(REQUIREMENT)
Reproduce, unchanged, the lines between the one holding "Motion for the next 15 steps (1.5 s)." and the last line of the records, including both ends, but no pictures.

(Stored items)
::::::::::

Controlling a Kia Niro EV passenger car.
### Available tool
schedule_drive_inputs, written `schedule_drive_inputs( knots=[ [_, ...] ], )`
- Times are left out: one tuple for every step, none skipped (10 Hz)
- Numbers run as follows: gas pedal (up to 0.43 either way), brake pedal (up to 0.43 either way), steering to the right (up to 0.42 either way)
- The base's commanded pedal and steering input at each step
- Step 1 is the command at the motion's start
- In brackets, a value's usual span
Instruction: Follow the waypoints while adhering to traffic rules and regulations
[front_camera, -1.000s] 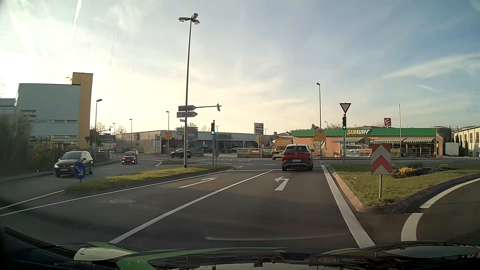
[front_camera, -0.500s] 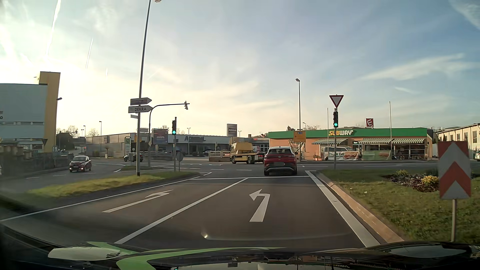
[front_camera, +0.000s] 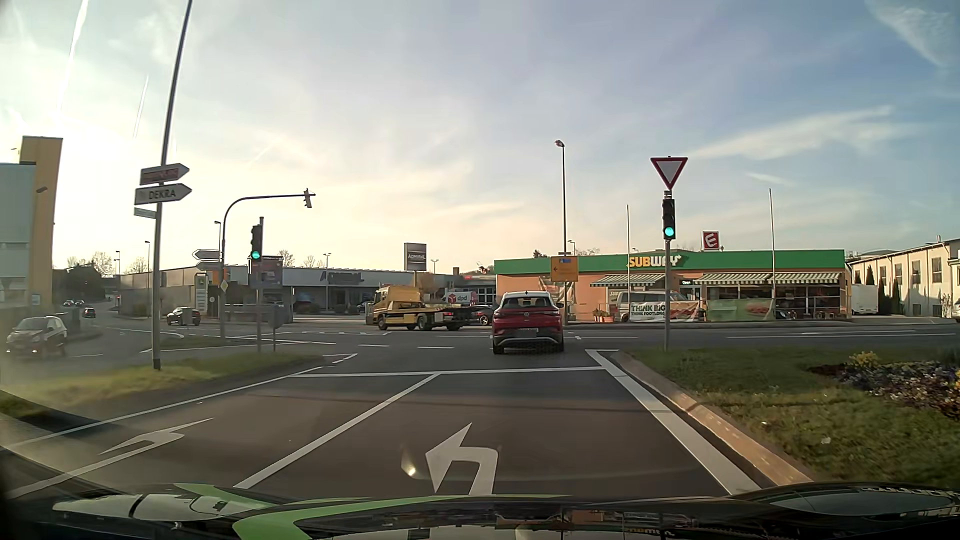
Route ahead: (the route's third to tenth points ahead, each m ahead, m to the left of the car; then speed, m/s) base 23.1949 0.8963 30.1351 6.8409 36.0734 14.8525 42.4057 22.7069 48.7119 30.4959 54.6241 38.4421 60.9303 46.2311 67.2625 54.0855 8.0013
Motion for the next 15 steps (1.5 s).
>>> schedule_drive_inputs(
  knots=[
    [0.0, 0.0, 0.046],
    [0.0, 0.0, 0.04],
    [0.0, 0.0, 0.032],
    [0.13, 0.0, 0.026],
    [0.138, 0.0, 0.022],
    [0.138, 0.0, 0.021],
    [0.138, 0.0, 0.021],
    [0.138, 0.0, 0.021],
    [0.13, 0.0, 0.021],
    [0.118, 0.0, 0.021],
    [0.098, 0.0, 0.021],
    [0.087, 0.0, 0.02],
    [0.087, 0.0, 0.02],
    [0.087, 0.0, 0.019],
    [0.098, 0.0, 0.019]
  ],
)
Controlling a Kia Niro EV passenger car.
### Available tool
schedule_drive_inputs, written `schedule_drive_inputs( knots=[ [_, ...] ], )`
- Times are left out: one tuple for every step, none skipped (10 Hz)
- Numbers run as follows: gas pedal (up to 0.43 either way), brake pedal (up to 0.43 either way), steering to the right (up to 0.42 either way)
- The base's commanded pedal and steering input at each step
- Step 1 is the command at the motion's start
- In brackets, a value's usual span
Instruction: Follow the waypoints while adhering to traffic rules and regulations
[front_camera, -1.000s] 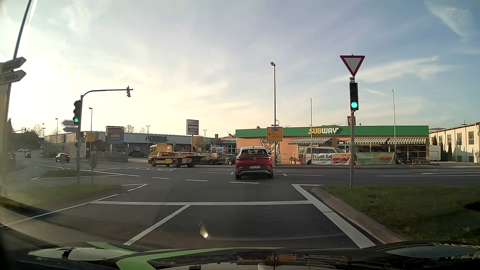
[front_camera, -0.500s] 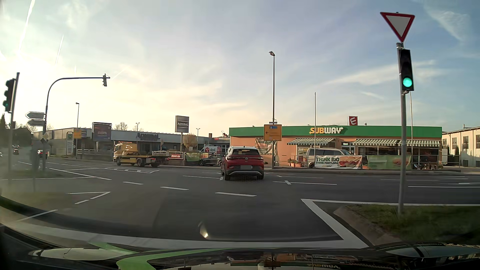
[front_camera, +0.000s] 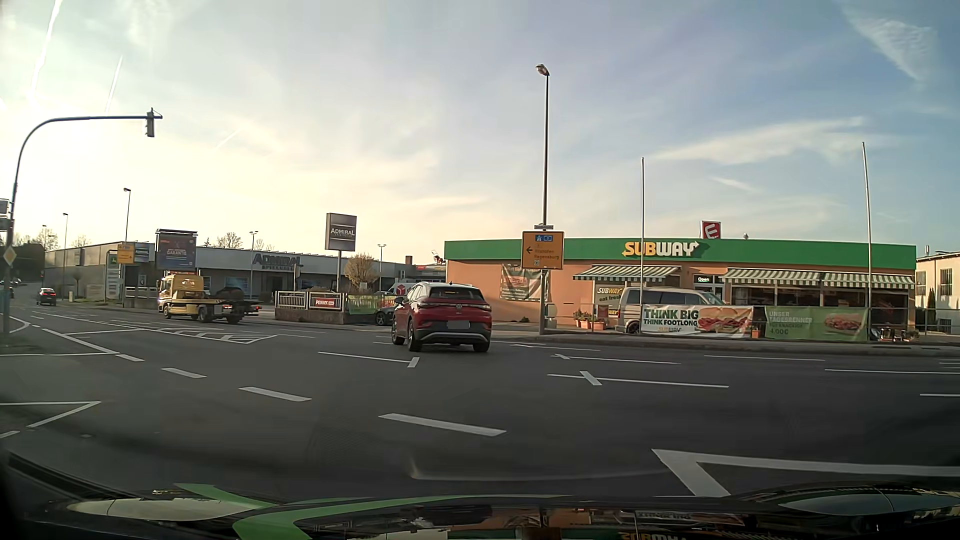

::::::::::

(RESPONSE TO THE EXERCISE)
Motion for the next 15 steps (1.5 s).
>>> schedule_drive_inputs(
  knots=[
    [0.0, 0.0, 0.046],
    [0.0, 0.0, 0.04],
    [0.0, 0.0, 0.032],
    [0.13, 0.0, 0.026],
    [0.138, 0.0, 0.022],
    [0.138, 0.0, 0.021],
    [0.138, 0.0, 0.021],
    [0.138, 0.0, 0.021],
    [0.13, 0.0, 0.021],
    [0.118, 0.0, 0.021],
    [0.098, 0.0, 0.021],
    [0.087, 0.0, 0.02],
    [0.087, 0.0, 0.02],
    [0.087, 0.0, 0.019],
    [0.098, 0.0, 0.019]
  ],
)
Controlling a Kia Niro EV passenger car.
### Available tool
schedule_drive_inputs, written `schedule_drive_inputs( knots=[ [_, ...] ], )`
- Times are left out: one tuple for every step, none skipped (10 Hz)
- Numbers run as follows: gas pedal (up to 0.43 either way), brake pedal (up to 0.43 either way), steering to the right (up to 0.42 either way)
- The base's commanded pedal and steering input at each step
- Step 1 is the command at the motion's start
- In brackets, a value's usual span
Instruction: Follow the waypoints while adhering to traffic rules and regulations
[front_camera, -1.000s] 
[front_camera, -0.500s] 
[front_camera, +0.000s] 

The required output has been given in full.